= Problem statement =
In the material below, how many lines include the string "same"? Answer with the number and nothing else.

= Provided entries =
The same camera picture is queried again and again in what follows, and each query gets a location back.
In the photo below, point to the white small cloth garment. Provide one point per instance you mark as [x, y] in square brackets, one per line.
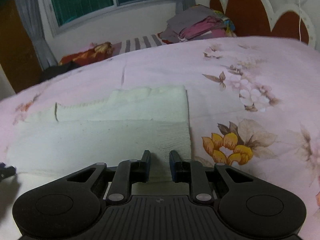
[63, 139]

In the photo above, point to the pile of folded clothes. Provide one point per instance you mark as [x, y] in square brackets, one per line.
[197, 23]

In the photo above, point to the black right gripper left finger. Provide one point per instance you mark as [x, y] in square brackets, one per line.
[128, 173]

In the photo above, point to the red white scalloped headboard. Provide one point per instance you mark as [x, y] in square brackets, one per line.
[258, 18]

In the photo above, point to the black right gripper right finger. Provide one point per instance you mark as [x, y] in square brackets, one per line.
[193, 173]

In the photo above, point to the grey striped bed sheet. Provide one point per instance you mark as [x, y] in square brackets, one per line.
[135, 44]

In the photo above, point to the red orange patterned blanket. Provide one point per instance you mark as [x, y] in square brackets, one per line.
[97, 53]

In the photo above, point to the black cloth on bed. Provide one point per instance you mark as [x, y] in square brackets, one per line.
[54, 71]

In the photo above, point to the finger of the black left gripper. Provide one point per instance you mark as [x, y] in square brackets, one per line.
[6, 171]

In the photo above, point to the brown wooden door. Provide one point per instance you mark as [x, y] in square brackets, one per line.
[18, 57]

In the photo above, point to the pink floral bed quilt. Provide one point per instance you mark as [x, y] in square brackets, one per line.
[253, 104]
...
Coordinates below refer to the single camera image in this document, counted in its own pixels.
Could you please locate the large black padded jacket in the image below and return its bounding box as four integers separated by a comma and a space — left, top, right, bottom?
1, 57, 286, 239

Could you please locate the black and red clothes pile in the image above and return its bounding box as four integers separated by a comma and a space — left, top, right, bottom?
---
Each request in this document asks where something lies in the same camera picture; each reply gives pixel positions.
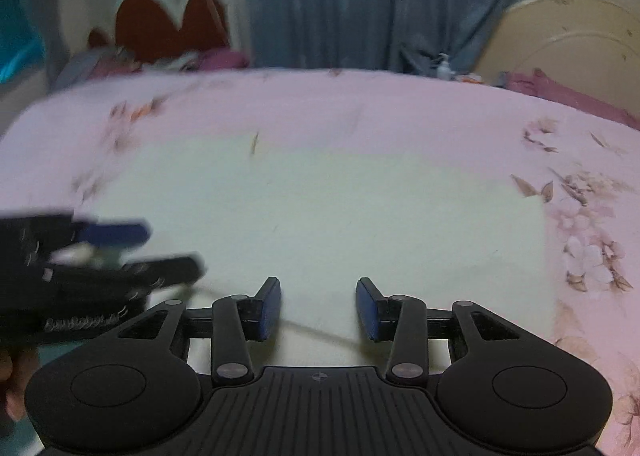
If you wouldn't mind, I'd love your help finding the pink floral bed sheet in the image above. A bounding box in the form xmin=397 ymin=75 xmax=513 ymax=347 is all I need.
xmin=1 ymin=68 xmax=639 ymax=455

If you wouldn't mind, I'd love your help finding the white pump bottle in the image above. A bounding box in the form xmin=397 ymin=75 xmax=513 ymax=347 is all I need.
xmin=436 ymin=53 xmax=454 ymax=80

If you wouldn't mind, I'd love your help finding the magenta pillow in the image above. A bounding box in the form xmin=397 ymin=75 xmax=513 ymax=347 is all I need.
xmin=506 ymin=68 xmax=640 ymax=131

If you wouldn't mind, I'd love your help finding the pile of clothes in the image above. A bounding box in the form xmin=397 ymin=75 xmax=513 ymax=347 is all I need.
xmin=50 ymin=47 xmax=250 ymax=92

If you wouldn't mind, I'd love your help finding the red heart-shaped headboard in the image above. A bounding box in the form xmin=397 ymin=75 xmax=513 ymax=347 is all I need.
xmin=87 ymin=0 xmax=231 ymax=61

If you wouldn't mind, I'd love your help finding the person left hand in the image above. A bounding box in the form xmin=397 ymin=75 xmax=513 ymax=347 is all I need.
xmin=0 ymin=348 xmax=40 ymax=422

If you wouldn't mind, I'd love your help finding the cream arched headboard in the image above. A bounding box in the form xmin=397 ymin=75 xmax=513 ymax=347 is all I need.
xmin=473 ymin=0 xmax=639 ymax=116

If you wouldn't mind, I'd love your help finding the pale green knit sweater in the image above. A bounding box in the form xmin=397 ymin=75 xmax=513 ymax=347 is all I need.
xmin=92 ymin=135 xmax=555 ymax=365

= Completed task =
2